--- YOUR INSTRUCTIONS ---
Every line between the top of the data below and the line with "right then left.", both ends included, must be retyped exactly.

◇ ◇ ◇ ◇ ◇

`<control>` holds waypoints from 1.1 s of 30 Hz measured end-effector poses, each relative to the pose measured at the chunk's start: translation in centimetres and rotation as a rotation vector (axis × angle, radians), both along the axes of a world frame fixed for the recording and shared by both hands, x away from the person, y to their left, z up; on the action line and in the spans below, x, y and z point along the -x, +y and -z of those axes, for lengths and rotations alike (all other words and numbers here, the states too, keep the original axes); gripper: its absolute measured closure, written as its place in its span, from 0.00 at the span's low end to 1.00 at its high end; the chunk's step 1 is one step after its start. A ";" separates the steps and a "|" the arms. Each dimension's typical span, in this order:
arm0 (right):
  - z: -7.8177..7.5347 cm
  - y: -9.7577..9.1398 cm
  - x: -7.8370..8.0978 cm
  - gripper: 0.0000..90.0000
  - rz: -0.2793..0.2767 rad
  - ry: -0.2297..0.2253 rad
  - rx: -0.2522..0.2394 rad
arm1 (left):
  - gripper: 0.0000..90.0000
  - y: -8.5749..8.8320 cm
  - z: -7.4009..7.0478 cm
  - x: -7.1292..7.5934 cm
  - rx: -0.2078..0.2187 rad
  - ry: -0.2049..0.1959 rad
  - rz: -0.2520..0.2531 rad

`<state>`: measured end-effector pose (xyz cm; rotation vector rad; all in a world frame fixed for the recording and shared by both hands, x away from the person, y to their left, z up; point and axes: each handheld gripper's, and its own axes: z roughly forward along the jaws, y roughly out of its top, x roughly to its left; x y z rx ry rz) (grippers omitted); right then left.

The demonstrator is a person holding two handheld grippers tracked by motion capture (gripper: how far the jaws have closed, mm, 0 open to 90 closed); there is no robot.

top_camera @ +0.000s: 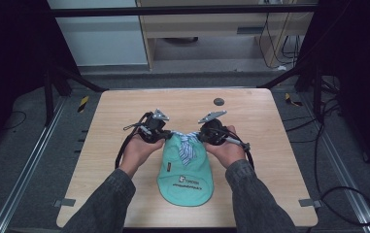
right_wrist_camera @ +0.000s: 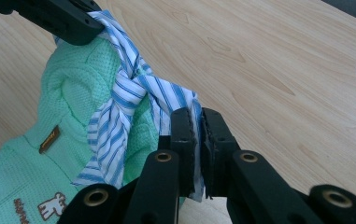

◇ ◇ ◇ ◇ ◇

--- TASK SOLUTION ---
`<control>` holds waypoints from 1.1 s of 30 Hz measured end-effector poses, each relative to the pose measured at the chunk's start: translation in centimetres and rotation as a rotation vector (axis × angle, radians), both along the axes of a world frame fixed for the recording and shared by both hands, x away from the person, y to their left, z up; on the action line and in the spans below, x, y and z point along the -x, +y and -z of those axes, for lengths and rotations alike (all other words and numbers here, the states too, keep the original axes); gripper: its absolute measured closure, written as its place in its span, from 0.00 at the span's low end to 1.00 at its high end; the chunk's step 1 is one step after its start. A ";" separates the steps and a "|" the arms. Each dimension's typical span, in this order:
arm0 (right):
  - z: -7.8177..7.5347 cm
  - y: -9.7577..9.1398 cm
  - x: -7.8370..8.0978 cm
  - gripper: 0.0000..90.0000
  - rz: -0.2793..0.2767 rad
  - ry: -0.2297..0.2253 rad
  - rx: -0.2522..0.2394 rad
arm1 (left):
  - gripper: 0.0000..90.0000
  - y: -8.5749..8.8320 cm
  - z: -7.4009..7.0478 cm
  - x: -7.1292..7.5934 cm
  - rx: -0.2078..0.2187 rad
  - ry: -0.2049..0.1959 rad
  - rz: -0.2520..0.2531 rad

`<state>`: measured end-effector pose (xyz cm; rotation vector rad; all in a world frame fixed for the recording and shared by both hands, x away from the person, y to their left, z up; point and axes: each handheld gripper's, and its own axes: z roughly forward along the jaws, y roughly out of its top, x roughly to its left; x y z rx ry rz) (grippers omitted); right then left.

An answer has been given, and the exercise is complete.